Given material:

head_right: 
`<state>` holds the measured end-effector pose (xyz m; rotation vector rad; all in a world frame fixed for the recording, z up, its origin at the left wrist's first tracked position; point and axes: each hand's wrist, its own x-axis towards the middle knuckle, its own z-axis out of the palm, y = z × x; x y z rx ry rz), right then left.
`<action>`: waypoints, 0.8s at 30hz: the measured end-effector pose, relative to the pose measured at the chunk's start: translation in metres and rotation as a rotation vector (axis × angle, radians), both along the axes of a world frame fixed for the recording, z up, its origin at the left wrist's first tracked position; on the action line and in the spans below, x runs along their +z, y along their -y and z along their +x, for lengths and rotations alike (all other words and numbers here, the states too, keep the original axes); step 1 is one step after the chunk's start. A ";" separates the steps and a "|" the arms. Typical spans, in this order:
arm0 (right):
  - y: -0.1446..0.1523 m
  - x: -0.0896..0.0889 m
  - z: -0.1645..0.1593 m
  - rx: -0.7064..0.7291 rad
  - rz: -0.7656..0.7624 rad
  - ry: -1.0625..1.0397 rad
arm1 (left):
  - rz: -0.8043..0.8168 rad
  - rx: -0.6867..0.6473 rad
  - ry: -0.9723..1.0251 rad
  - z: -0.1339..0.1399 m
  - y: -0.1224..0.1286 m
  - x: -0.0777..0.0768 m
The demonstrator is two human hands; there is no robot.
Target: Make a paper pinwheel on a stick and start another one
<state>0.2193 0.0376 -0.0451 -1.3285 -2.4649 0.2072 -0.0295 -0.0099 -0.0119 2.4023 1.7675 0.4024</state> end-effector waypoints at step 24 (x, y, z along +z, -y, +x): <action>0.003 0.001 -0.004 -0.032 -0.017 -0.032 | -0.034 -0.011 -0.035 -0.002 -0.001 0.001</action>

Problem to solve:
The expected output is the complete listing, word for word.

Exercise result:
head_right: 
`<state>` holds the measured end-effector pose (xyz m; rotation vector rad; all in a world frame fixed for the recording, z up, its origin at the left wrist's first tracked position; point and axes: each hand's wrist, its own x-axis towards the middle knuckle, its own z-axis out of the palm, y = z × x; x y z rx ry rz), right then left.
`<action>`: waypoints, 0.8s at 30hz: the measured end-effector pose, relative to the pose measured at the chunk's start: translation in metres and rotation as a rotation vector (axis × angle, radians), both along the axes of a world frame fixed for the recording, z up, its origin at the left wrist's first tracked position; on the action line and in the spans below, x runs along their +z, y along their -y and z along their +x, for lengths and rotations alike (all other words and numbers here, the states too, keep the original axes); step 1 is one step after the chunk's start. A ";" separates the steps and a "|" the arms. Typical spans, in this order:
arm0 (right):
  - y: -0.1446..0.1523 m
  - x: -0.0896..0.0889 m
  - z: -0.1645..0.1593 m
  - rx: -0.7064..0.7291 rad
  - rz: -0.7656..0.7624 rad
  - ry: -1.0625..1.0397 rad
arm1 (left):
  - rz: -0.8043..0.8168 rad
  - rx: -0.6867..0.6473 rad
  - ry: -0.9723..1.0251 rad
  - z: -0.1339..0.1399 m
  - y: -0.1224..0.1286 m
  - x: -0.0777..0.0768 m
The demonstrator is two human hands; there is no robot.
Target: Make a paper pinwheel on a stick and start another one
<state>0.2193 0.0376 -0.0451 -1.3285 -2.4649 0.2072 -0.0295 -0.0099 -0.0119 2.4023 1.7675 0.4024</state> end-effector waypoints at step 24 (x, y, z along +z, -y, +x): <action>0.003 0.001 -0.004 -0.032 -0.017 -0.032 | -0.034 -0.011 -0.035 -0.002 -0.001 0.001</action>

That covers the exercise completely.